Action item: Provide only the number of lines in the records where "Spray" appears.
━━━━━━
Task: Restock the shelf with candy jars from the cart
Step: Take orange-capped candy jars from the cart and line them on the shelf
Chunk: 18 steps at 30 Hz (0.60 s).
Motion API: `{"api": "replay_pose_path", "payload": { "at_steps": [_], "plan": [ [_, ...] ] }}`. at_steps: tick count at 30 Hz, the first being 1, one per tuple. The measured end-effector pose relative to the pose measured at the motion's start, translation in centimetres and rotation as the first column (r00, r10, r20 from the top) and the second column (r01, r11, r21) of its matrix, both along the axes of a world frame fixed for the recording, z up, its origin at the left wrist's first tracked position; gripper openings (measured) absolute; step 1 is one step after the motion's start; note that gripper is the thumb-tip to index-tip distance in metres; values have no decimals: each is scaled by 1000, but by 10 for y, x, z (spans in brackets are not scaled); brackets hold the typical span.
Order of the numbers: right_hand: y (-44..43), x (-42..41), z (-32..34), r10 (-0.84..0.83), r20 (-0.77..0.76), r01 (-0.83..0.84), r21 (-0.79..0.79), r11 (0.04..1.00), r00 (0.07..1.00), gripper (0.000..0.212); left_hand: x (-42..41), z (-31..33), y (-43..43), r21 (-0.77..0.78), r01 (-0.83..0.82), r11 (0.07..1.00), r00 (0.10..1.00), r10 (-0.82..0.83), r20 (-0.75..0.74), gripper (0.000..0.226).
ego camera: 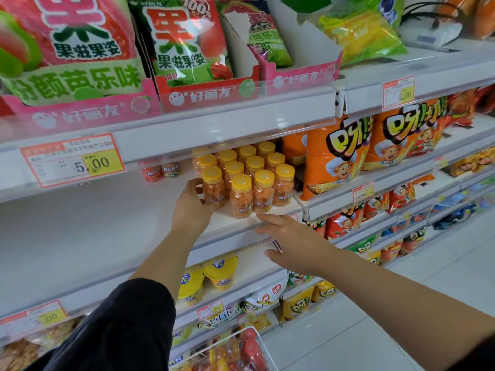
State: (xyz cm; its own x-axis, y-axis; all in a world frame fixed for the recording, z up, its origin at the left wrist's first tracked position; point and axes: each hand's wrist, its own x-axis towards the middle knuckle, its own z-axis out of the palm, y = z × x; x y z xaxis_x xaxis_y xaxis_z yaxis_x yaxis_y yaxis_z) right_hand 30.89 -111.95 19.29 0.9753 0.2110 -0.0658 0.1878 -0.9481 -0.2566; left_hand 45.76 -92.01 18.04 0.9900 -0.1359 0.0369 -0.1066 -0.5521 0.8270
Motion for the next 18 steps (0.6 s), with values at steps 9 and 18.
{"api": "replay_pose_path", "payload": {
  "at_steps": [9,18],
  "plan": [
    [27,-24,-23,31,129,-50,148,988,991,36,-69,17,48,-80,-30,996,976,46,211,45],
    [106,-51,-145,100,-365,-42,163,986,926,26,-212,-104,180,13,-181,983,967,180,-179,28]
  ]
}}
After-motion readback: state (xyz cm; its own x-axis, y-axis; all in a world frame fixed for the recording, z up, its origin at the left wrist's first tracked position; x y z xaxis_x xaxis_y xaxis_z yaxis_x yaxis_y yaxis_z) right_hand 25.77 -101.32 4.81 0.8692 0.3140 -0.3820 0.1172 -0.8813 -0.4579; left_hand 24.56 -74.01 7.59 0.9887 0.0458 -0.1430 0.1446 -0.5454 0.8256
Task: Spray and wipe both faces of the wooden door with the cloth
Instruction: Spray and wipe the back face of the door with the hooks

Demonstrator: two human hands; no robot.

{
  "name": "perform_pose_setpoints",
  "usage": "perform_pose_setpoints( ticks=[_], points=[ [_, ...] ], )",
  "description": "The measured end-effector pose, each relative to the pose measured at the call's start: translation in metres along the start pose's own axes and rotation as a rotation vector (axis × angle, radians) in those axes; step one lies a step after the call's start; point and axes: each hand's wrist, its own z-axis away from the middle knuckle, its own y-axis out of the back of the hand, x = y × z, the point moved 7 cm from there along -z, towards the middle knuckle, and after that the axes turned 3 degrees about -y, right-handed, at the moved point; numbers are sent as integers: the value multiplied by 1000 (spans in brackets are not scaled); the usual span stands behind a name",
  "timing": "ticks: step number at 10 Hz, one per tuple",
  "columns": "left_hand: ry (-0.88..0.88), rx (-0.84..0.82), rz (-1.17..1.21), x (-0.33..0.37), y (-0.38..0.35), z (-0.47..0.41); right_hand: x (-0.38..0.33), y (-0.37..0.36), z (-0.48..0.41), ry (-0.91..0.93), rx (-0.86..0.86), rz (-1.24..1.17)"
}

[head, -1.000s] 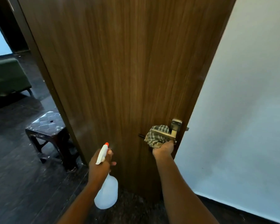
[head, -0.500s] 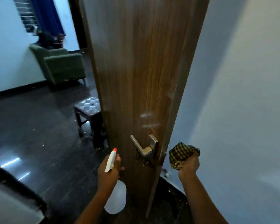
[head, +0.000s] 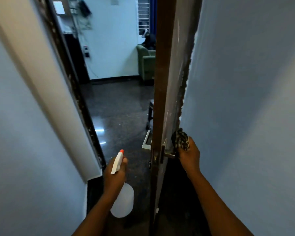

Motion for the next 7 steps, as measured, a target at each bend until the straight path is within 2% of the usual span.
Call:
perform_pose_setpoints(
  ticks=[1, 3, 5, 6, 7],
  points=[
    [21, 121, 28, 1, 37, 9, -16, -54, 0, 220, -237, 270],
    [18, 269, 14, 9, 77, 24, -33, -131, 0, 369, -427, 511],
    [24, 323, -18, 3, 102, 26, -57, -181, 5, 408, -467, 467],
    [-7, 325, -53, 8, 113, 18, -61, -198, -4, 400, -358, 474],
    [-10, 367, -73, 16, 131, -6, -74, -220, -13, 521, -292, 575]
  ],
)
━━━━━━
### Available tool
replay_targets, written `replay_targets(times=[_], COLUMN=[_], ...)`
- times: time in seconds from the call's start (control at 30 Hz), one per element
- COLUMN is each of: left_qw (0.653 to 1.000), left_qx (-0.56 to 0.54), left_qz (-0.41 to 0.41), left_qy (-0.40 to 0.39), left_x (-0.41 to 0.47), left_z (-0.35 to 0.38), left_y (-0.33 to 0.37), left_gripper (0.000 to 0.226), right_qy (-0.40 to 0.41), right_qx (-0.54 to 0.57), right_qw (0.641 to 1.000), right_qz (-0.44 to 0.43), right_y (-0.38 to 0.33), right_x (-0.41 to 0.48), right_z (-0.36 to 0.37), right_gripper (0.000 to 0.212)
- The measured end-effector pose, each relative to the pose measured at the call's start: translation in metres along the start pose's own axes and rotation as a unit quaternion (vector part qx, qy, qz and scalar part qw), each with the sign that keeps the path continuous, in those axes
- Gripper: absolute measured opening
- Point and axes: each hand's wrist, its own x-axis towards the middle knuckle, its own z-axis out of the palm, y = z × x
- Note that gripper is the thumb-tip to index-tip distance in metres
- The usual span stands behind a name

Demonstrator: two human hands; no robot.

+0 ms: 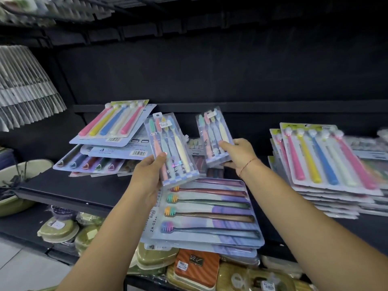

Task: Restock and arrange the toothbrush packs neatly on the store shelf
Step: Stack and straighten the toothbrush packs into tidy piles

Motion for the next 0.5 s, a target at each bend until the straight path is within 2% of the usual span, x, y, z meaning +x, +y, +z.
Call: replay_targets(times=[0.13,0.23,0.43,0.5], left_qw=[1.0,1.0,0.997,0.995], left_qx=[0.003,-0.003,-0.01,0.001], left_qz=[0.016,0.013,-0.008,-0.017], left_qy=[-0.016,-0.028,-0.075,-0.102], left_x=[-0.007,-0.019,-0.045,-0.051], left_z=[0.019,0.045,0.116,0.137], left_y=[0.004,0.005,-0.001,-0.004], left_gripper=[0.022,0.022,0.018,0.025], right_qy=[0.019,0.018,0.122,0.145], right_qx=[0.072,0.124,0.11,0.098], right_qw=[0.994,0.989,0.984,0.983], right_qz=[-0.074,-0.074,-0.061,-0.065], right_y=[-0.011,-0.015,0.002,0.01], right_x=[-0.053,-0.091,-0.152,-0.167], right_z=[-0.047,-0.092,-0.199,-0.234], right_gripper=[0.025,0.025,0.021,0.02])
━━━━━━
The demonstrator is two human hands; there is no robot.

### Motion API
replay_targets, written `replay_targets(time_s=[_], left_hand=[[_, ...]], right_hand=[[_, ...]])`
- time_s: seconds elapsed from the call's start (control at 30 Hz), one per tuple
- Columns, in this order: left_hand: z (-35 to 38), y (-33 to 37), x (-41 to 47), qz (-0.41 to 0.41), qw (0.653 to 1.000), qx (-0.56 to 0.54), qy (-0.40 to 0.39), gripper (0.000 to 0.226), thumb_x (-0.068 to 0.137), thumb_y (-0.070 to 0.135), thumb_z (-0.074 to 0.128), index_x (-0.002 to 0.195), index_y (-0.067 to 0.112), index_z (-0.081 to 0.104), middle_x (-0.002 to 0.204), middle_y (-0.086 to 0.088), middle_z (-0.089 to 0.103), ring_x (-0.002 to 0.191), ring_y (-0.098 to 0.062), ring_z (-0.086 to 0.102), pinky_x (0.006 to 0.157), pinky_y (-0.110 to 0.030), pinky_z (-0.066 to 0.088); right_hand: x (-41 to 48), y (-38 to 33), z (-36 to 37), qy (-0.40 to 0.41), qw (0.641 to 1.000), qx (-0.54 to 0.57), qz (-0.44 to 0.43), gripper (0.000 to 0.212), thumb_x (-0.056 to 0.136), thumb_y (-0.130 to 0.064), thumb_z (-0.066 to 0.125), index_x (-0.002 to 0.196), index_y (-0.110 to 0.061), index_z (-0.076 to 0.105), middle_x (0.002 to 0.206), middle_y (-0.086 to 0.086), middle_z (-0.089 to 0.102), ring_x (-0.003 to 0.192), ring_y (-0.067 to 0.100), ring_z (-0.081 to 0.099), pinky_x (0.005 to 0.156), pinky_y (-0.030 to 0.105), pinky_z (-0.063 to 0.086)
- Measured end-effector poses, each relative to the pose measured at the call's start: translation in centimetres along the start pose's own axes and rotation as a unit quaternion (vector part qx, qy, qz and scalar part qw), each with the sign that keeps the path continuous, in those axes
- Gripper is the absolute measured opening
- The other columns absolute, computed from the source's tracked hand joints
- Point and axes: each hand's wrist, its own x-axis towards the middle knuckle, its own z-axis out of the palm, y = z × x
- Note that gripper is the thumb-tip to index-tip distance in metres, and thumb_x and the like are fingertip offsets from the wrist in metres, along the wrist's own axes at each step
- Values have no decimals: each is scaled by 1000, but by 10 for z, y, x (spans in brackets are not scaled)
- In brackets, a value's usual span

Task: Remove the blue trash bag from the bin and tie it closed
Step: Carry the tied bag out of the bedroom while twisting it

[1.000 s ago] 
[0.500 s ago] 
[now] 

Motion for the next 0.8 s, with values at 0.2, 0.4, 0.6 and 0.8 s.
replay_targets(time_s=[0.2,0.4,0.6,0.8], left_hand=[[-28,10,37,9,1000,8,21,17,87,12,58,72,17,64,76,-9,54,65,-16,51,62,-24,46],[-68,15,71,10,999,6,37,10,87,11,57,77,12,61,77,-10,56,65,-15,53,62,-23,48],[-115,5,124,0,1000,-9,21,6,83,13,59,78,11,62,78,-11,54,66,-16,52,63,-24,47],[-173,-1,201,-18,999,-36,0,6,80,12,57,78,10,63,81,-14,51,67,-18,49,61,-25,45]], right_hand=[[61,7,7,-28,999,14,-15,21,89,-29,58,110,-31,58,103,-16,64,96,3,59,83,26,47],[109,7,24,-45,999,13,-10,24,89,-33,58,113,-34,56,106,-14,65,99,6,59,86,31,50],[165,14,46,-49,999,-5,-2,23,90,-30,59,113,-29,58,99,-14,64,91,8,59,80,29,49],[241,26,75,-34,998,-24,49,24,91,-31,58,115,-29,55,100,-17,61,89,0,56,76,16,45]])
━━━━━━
Exercise result: 2